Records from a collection
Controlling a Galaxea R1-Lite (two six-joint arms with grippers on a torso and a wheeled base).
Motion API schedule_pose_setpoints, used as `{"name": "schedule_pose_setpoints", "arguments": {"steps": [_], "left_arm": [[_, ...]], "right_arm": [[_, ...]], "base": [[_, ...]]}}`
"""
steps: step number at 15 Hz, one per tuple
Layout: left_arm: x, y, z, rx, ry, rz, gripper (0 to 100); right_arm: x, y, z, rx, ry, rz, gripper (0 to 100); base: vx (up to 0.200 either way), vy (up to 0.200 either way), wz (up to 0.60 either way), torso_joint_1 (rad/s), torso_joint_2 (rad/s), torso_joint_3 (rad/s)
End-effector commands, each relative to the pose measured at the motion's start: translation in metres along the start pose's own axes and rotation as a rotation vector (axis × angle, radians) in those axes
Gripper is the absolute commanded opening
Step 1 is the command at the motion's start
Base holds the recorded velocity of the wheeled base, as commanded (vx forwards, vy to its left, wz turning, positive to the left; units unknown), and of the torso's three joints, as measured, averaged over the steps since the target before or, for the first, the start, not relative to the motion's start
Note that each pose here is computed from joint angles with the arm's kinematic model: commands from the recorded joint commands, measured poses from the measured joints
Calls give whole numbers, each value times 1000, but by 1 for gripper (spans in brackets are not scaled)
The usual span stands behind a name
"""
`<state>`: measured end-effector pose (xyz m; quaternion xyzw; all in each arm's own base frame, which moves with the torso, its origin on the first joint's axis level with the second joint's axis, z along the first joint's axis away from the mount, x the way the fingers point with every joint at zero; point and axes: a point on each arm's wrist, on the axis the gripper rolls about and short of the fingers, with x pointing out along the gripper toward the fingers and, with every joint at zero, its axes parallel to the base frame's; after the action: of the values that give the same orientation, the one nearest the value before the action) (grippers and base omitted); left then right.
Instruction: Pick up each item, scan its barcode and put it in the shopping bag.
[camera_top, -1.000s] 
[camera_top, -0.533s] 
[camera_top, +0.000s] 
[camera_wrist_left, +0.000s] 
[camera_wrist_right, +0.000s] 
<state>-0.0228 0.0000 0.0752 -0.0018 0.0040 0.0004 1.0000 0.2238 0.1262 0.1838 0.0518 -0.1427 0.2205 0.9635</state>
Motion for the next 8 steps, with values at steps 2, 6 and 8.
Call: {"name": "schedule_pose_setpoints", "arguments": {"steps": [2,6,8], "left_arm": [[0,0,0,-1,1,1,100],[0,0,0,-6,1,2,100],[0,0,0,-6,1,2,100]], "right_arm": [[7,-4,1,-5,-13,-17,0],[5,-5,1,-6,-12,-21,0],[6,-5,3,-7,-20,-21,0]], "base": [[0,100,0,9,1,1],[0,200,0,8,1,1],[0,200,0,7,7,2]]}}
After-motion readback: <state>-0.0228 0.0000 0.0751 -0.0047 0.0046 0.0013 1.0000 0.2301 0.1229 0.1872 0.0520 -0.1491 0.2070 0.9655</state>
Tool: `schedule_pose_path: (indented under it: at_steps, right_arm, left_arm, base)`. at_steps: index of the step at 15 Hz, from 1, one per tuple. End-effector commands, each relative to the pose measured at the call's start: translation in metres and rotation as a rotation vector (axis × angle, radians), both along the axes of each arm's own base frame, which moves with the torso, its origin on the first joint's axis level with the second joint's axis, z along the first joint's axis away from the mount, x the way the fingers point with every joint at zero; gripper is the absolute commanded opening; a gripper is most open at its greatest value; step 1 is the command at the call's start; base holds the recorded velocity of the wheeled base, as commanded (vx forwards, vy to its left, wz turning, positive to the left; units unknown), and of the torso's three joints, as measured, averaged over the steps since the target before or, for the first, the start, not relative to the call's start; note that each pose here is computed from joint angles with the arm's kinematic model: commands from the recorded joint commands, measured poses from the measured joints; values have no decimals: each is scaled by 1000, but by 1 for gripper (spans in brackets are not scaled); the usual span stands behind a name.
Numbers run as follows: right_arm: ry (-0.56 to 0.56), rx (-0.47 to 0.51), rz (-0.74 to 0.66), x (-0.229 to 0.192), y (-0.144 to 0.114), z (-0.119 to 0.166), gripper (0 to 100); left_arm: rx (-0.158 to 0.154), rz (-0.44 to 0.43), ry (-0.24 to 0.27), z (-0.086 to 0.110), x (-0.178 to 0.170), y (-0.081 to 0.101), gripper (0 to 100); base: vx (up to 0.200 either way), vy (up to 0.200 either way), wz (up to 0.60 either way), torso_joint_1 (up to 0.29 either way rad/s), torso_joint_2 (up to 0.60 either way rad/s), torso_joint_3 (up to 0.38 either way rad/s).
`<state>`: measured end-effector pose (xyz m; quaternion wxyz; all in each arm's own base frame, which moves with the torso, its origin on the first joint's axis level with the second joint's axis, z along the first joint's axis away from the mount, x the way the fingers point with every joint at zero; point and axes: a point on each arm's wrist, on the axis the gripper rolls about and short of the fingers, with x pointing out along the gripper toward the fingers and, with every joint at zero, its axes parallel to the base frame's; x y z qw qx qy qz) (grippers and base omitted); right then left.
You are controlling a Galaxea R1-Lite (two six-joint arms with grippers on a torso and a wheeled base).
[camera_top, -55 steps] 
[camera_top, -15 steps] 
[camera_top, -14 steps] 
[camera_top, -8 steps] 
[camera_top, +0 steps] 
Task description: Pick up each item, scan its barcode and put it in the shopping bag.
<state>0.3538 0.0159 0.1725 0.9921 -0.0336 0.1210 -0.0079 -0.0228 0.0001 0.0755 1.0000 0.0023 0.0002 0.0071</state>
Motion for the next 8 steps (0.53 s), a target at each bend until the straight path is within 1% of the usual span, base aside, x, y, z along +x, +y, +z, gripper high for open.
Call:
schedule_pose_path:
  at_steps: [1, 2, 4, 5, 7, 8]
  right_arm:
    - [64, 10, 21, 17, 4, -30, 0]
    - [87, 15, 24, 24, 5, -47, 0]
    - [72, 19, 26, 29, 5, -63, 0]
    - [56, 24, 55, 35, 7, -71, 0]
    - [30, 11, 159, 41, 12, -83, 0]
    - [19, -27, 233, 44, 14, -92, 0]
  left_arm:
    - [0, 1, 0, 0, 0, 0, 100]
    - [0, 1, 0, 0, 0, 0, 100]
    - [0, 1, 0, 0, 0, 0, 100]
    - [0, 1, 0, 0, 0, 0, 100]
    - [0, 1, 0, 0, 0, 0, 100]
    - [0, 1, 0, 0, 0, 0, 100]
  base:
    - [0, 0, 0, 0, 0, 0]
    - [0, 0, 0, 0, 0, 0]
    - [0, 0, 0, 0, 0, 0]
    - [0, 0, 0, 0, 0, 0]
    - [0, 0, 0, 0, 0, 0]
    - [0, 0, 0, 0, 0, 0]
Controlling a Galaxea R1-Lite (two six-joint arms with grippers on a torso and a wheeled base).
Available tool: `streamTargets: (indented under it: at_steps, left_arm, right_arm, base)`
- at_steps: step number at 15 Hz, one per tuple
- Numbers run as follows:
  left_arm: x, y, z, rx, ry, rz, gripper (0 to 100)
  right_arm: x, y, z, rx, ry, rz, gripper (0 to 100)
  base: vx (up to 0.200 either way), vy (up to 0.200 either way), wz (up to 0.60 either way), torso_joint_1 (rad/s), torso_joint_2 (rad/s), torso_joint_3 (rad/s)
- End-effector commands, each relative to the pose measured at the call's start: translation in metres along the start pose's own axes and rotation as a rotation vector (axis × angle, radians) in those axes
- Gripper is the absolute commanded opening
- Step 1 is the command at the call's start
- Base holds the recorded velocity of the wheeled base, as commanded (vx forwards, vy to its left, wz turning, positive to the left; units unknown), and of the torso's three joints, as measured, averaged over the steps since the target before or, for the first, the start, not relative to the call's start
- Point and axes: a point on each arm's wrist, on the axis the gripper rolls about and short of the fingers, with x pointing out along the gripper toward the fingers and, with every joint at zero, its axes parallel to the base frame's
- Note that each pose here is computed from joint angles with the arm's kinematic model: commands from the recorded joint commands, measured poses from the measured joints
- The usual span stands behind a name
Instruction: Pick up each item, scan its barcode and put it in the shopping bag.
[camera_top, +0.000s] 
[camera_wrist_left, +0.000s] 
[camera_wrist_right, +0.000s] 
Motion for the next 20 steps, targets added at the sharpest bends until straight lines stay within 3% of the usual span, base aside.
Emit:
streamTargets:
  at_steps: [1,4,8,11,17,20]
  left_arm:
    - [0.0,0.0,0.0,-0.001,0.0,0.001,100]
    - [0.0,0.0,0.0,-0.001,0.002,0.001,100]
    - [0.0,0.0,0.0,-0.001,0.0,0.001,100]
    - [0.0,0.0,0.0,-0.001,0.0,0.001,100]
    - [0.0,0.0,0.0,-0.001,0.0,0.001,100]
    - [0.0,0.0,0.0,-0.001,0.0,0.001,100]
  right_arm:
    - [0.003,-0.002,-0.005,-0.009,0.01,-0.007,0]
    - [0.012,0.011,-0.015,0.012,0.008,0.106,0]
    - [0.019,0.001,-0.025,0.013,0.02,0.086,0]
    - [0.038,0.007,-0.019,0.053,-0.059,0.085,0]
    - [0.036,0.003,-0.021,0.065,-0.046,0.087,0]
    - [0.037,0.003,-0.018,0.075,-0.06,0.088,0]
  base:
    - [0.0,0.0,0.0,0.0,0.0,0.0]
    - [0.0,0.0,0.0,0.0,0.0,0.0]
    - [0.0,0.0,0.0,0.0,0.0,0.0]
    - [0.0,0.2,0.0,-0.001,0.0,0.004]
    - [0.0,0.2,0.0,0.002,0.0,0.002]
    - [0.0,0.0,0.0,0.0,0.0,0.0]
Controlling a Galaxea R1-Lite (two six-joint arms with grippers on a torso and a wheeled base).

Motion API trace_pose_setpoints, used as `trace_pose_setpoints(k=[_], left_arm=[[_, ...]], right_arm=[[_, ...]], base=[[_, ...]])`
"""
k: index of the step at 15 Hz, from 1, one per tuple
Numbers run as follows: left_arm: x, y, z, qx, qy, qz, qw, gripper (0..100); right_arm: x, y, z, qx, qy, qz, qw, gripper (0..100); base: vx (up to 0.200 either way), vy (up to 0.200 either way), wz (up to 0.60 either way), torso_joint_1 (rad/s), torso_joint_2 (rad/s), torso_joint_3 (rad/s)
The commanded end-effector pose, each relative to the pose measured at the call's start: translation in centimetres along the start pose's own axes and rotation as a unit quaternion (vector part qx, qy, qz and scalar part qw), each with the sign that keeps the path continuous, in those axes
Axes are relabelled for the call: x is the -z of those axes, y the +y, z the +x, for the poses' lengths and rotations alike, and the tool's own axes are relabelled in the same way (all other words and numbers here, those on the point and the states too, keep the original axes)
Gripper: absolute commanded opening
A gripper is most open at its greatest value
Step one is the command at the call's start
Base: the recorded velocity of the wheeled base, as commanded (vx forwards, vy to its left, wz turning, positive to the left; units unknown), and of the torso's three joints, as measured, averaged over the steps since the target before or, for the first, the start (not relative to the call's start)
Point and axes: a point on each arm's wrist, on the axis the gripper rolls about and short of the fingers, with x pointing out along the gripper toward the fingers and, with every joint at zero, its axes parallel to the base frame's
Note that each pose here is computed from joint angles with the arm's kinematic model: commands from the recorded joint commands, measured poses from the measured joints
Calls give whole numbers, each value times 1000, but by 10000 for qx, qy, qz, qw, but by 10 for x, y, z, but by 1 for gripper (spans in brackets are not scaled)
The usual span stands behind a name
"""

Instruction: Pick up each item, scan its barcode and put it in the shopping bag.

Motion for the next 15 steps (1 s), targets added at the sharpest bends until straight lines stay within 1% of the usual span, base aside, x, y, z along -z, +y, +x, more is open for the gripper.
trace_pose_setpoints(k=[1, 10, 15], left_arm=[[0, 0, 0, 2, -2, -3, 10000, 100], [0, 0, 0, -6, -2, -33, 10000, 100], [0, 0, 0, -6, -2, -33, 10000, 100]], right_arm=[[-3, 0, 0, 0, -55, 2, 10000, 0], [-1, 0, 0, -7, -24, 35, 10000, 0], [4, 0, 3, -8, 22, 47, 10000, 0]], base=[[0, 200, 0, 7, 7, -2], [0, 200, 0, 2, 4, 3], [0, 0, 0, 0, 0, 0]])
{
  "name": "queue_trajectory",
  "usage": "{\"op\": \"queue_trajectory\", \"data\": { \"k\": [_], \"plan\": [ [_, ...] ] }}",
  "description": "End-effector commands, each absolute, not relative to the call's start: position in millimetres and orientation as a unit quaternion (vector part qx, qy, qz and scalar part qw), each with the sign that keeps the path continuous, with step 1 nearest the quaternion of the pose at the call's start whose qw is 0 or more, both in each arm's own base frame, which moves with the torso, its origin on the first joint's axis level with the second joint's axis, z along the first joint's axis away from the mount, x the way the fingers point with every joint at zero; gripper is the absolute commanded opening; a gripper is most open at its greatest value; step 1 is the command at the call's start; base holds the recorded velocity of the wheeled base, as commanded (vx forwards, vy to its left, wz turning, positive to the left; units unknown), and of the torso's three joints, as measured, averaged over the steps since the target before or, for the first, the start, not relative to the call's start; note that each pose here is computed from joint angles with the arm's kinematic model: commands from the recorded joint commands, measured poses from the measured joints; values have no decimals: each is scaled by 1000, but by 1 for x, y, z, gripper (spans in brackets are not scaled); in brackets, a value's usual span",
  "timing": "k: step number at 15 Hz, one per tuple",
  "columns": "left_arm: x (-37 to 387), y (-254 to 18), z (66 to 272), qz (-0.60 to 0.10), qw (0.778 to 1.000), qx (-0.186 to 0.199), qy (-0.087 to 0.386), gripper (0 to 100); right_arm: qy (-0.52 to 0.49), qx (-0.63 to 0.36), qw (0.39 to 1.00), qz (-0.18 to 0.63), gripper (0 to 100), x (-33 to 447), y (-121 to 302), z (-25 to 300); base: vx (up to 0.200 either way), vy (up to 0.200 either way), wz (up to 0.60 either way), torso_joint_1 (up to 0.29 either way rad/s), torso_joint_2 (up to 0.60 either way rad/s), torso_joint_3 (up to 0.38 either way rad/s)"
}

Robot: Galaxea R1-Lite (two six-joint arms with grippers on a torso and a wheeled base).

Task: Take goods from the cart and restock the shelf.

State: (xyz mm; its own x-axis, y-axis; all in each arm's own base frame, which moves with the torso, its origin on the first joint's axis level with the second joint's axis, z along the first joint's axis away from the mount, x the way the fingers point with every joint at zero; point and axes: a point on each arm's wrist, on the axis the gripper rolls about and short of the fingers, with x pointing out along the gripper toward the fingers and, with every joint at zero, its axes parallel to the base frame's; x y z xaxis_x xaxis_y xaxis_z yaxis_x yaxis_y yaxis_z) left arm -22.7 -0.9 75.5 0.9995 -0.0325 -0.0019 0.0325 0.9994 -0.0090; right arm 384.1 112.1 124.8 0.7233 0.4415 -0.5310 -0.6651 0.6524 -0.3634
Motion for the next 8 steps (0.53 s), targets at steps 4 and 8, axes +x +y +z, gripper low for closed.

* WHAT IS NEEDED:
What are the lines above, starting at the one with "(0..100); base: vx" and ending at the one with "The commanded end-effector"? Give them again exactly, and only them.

* WRITTEN ANSWER:
Numbers run as follows: left_arm: x, y, z, qx, qy, qz, qw, gripper (0..100); right_arm: x, y, z, qx, qy, qz, qw, gripper (0..100); base: vx (up to 0.200 either way), vy (up to 0.200 either way), wz (up to 0.60 either way), torso_joint_1 (rad/s), torso_joint_2 (rad/s), torso_joint_3 (rad/s)
The commanded end-effector pose, each relative to the pose measured at the call's start: translation in centimetres along the start pose's own axes and rotation as a unit quaternion (vector part qx, qy, qz and scalar part qw), each with the sign that keeps the path continuous, in those axes

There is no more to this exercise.